Carl Wilkens is a former Adventist missionary who was the head of his church’s relief mission in Rwanda during the genocide. He was the only American to stay behind in 1994, and is most well-known for (among other acts) saving an entire orphanage from Interahamwe machetes. To SEGL graduates, he is a winner of our coveted “Golden Mug” award, which our graduates give to the speaker who has made the biggest difference in their lives. (Carl is also an honorary SEGL teacher; twice he has co-led a group of our students to Rwanda. To learn more about our 2015 trip–we may return this coming summer!–visit our SEGL in Rwanda page.)
Wilkens videoconferenced from his home in Spokane, Washington. He is the founder of World Outside My Shoes, a genocide prevention NGO that travels the country speaking to schools, universities, and others. The students asked him a range of questions–some personal, some political, some religious, some philosophical–and listened intently as he carefully and thoroughly addressed each one. (Not wanting to stop after an hour of conversation, but needing to get to a speaking engagement at a local school, Wilkens videoconferenced with our students in transit from his car, continuing for another half hour!)
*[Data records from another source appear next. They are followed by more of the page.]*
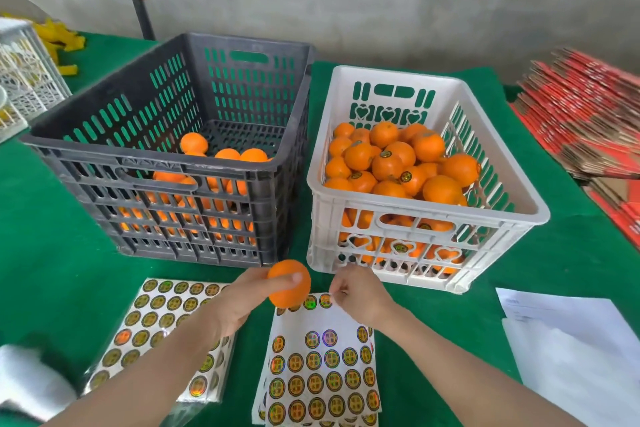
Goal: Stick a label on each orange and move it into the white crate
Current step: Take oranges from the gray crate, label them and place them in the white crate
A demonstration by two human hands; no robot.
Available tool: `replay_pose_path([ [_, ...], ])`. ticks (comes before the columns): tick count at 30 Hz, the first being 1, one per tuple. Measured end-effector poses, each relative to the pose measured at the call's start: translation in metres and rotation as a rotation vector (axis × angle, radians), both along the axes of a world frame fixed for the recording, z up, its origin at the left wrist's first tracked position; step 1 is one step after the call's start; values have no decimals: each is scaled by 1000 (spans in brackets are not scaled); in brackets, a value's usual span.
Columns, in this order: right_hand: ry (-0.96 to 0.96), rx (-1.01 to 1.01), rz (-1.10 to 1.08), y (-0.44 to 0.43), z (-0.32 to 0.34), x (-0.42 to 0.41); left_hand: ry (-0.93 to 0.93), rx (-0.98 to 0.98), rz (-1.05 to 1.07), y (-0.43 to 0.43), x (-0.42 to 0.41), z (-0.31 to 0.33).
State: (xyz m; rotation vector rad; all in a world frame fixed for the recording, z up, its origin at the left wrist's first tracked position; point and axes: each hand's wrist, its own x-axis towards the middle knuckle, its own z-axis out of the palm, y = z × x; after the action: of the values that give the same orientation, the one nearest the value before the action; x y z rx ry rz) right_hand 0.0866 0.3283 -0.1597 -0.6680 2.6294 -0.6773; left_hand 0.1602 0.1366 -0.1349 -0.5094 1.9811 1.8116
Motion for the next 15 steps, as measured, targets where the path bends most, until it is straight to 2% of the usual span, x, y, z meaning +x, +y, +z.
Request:
replay_pose_path([
  [3,-78,-126,-11,1,13,-3,42,5,-148,-1,-5,3],
  [7,-48,-240,-11,-3,24,-5,63,-52,-344,4,-18,16],
  [9,56,-279,-30,-3,27,0,57,-57,-316,6,-24,19],
  [12,411,-381,-42,3,25,18,37,115,-186,2,-26,15],
  [13,462,-399,-35,5,23,25,31,198,-141,0,-26,13],
  [15,433,-371,-29,6,16,38,4,362,-74,-4,-24,7],
])
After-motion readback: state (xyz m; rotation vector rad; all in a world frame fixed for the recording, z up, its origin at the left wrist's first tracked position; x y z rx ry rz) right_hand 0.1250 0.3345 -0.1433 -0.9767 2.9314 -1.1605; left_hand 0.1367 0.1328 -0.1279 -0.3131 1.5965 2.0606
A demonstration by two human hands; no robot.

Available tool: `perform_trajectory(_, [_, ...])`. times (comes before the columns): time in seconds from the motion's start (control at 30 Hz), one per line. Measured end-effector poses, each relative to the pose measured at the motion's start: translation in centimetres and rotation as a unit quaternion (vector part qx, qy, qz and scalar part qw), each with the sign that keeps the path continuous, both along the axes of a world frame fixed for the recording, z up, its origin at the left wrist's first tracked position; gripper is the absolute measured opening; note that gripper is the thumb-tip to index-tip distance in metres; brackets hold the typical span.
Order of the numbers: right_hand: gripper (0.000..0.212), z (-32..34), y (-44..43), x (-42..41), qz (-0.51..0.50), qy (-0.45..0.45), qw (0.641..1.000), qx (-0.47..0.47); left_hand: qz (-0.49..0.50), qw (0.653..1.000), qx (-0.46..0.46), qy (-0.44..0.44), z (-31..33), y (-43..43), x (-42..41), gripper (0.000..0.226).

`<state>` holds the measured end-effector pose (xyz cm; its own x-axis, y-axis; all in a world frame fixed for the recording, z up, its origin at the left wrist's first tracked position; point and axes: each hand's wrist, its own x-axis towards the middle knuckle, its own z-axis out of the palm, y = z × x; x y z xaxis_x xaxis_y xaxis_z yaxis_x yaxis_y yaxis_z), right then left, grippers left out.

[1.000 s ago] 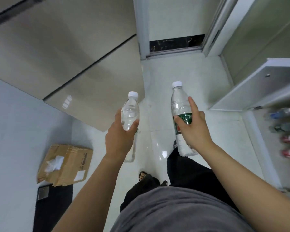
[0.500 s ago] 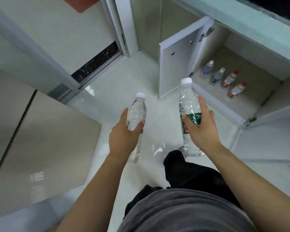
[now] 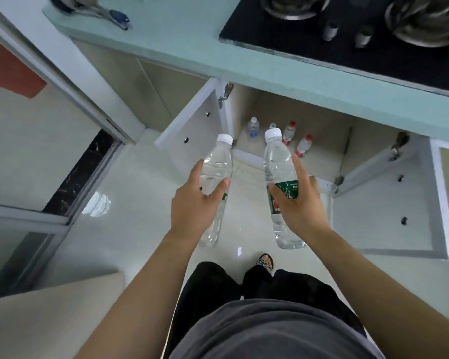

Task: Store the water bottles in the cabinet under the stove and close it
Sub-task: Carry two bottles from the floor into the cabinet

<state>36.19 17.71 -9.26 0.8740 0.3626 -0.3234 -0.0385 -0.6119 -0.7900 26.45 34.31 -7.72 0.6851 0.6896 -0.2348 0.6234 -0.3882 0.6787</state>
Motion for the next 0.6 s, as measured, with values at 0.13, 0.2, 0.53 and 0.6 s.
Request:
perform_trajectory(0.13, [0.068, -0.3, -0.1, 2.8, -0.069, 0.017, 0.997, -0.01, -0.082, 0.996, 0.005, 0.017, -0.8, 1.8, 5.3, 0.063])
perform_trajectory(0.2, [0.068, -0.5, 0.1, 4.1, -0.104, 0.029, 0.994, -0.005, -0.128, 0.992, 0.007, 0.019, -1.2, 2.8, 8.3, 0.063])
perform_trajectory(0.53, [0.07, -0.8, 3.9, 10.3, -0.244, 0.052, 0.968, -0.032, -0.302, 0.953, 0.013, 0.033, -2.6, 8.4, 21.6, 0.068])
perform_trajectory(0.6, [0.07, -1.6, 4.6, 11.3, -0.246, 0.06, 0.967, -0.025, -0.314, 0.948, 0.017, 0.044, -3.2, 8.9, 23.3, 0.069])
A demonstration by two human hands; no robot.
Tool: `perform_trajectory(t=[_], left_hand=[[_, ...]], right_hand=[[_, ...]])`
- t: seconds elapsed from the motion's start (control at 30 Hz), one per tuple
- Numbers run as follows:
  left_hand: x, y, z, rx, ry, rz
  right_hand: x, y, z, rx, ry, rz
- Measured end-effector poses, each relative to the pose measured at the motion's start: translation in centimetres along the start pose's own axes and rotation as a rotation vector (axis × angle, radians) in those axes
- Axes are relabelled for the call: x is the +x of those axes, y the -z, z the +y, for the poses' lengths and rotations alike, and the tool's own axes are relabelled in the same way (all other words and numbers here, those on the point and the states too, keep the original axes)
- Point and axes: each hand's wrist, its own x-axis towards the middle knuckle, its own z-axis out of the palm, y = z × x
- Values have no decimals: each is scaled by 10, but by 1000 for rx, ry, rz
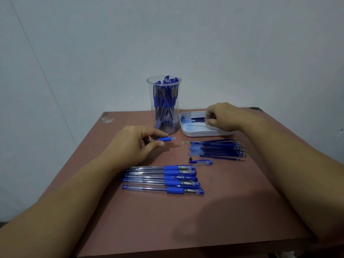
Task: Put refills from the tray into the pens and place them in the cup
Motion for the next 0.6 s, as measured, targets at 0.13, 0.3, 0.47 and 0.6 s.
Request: perform_trajectory(t=[0.13,0.3,0.47,0.6], left_hand=[[0,0,1,-27,6,8],[0,-1,5,-52,10,21],[-1,-2,4,-106,28,40],[-1,0,5,-108,28,55]], right_hand=[[-36,17,-21,109,91,71],[-78,0,-28,204,159,152],[-85,-22,-15,303,211,273],[-82,-24,-15,293,256,330]])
On Thursday we walked to the United States Institute of Peace to hear from Ambassador George Moose. Moose was Assistant Secretary of State for African Affairs during the genocide. Moose helped students appreciate the bureaucratic decision making hurdles that stymied attempts to intervene. More important, he helped students see the legitimate reasons governments do not want to intervene in such conflicts.
(The third longtime SEGL guest speaker featured in the film is current UPS Vice President for Global Affairs Laura Lane. Although Lane no longer speaks publicly about her time in Rwanda, she gave a TED talk in 2015 that is very similar to the story she has told countless SEGL graduates. You can view that talk here.)
We decided to postpone our scheduled Friday trip to the Rwandan Embassy to discuss our maturing interactions with guest speakers. As a group, the students discussed ways to take better advantage of each expert session, and developed several recommendations that are sure to make this group maximize each SEGL learning opportunity. We hope to visit the Embassy very soon, to gain a Rwandan perspective (and perhaps even meet the ambassador!).
We rounded out the week with a Sunday visit to the U.S. Holocaust Memorial Museum, where students read, watched, listened, and reflected for several intense hours.
The week also brought several other highlights. For example, we enjoyed the first edition of our Books and Basketball community service project (more on that in a future post), our first student-led School Meeting, and a special student-led poetry slam on Friday night.
One other note from this week: on Wednesday morning, the students took part in an SEGL classic–the Leadership Styles exercise. With two questions (“Is your first instinct to observe or speak when in a group making a decision?” “When you make important decisions, do you decide with your head or your heart?”) the students divided themselves up into four basic leadership styles: Driver, Expressive, Analyst, and Supportive. Each group completed the same given task, but ended up with very different results; the ensuing conversation revealed, among other insights, the importance of having each style reflected in any decision making group (or, perhaps, in any decision making leader!).
Our Israeli-Palestinian case study is next!